(REQUIRED WORK) Please restate, exactly as written, the lines running from the beginning of the material through the line that has "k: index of" in it.
# # #
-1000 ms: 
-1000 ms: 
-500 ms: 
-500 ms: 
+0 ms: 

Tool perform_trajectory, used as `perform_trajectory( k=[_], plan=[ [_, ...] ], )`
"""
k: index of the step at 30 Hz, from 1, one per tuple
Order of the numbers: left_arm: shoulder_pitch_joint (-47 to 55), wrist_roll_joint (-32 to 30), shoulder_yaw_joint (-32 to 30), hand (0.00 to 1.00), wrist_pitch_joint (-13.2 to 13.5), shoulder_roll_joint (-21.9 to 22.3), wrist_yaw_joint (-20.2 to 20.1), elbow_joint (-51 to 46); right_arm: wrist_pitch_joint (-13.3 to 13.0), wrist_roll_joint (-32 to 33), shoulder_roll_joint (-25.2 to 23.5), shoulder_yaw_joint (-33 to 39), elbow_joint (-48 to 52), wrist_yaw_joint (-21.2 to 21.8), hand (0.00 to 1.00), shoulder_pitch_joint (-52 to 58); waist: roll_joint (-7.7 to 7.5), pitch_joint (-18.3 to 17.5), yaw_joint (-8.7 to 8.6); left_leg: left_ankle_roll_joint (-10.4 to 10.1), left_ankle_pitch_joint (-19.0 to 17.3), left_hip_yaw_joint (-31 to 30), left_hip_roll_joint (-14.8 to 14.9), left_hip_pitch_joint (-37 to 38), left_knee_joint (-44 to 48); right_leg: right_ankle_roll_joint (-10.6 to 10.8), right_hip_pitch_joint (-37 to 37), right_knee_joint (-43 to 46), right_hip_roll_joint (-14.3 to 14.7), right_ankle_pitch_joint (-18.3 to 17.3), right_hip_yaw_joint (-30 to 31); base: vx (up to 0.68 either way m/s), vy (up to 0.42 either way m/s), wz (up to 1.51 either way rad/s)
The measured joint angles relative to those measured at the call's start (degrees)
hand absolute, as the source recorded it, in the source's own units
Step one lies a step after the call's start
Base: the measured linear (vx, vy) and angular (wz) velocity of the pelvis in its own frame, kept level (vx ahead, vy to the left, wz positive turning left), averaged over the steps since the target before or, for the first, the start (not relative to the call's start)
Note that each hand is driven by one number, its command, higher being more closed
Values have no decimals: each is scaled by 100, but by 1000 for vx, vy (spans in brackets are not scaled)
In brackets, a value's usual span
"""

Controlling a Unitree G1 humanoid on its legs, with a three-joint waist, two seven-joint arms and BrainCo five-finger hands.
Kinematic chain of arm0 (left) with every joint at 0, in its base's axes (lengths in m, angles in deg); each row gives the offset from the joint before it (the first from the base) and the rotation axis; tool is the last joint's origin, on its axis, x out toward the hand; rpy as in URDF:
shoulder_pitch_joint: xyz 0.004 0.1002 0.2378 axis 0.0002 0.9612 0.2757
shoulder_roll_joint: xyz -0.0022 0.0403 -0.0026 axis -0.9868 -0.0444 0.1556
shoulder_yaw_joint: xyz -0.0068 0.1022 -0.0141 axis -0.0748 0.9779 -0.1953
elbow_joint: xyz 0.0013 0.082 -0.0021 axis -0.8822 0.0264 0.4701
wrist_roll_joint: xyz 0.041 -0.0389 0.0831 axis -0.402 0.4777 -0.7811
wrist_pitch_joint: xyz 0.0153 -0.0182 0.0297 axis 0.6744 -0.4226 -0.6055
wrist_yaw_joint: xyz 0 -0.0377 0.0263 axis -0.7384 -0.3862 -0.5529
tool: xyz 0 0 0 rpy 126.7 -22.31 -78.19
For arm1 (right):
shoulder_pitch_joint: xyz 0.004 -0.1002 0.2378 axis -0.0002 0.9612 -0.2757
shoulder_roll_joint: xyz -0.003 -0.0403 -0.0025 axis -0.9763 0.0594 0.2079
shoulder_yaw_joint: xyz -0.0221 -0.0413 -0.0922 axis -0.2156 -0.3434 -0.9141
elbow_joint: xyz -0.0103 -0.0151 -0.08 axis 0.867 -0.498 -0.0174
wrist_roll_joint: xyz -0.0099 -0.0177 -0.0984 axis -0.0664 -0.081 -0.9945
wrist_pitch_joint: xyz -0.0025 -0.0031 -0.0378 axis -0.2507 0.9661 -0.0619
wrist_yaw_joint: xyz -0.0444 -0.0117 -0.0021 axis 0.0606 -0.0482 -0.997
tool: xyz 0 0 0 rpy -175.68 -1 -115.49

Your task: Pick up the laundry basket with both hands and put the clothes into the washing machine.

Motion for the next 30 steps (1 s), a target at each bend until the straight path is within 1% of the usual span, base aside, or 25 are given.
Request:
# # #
(REPLY)
-1000 ms: 
-1000 ms: 
-500 ms: 
-500 ms: 
+0 ms: 

Tool perform_trajectory, used as `perform_trajectory( k=[_], plan=[ [_, ...] ], )`
"""
k: index of the step at 30 Hz, from 1, one per tuple

This output has come to an end.